§ **PROBLEM TO WORK ON**: Repeat only these lines, exactly: the first line of the data, the line containing "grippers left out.", and every line between them. Pictures stay out.

§ **INFORMATION PROVIDED**:
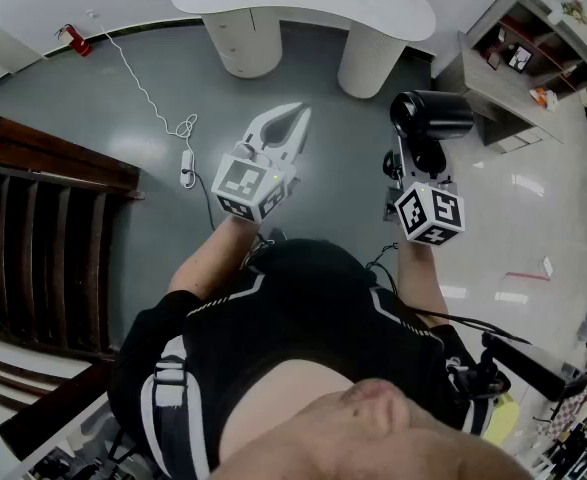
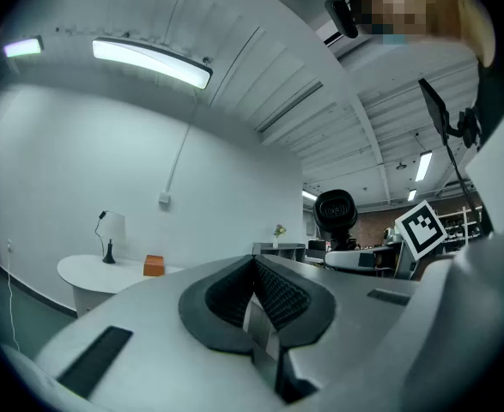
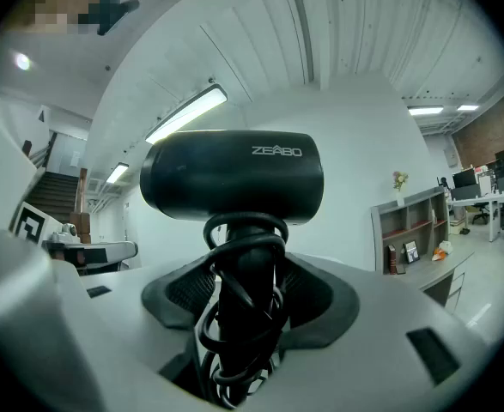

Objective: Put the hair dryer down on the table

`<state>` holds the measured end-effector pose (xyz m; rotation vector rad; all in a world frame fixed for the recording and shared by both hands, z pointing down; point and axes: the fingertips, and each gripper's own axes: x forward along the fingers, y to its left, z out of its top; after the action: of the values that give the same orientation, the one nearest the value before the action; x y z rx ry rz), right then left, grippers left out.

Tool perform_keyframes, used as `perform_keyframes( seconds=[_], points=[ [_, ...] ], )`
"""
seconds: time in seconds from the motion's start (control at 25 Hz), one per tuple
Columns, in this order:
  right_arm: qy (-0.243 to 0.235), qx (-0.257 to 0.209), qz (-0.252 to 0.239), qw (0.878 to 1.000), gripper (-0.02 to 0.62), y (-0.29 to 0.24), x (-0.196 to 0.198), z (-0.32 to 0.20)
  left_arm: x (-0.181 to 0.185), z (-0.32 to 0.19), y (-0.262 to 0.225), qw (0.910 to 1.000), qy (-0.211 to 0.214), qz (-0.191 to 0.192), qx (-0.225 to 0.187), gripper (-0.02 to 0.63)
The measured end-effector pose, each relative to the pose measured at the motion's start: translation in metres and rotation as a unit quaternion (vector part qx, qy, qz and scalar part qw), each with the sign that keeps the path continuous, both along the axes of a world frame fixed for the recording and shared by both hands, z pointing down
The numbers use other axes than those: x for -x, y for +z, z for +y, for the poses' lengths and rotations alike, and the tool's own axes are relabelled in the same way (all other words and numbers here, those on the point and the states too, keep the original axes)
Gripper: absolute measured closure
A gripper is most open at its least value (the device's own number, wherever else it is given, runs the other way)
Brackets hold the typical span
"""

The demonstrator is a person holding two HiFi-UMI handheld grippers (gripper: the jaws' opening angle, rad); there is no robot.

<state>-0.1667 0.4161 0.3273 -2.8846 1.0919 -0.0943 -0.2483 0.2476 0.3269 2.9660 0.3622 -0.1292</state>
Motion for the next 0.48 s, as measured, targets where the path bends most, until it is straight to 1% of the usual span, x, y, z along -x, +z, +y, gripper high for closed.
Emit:
perform_keyframes(
  seconds=[0.12, 0.24, 0.36, 0.48],
  points=[
    [-0.001, 0.000, -0.001, 1.000, 0.336, -0.002, -0.001, -0.003, 0.001, -0.004, -0.001, 1.0000, 0.000, -0.002, 0.001, 0.575],
    [-0.004, 0.002, 0.003, 1.000, 0.336, -0.004, 0.001, -0.005, 0.003, -0.014, -0.003, 0.9999, -0.010, -0.001, 0.004, 0.574],
    [-0.008, 0.005, 0.009, 1.000, 0.336, -0.007, 0.003, -0.006, 0.005, -0.017, -0.005, 0.9999, -0.012, 0.001, -0.002, 0.574],
    [-0.005, 0.004, 0.011, 1.000, 0.336, -0.010, 0.001, -0.007, 0.005, -0.020, -0.005, 0.9999, -0.015, 0.002, 0.003, 0.574]
  ],
)
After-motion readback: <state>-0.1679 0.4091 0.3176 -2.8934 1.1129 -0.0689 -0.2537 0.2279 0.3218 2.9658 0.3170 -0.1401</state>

§ **COMPLETED TASK**:
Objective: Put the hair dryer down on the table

`<state>` holds the measured end-effector pose (xyz m; rotation vector rad; all in a world frame fixed for the recording and shared by both hands, z pointing down; point and axes: the fingertips, and each gripper's own axes: x forward along the fingers, y to its left, z out of its top; after the action: of the values that give the same orientation, the one nearest the value before the action; x y z rx ry rz), right then left, grippers left out.

That wraps up the answer.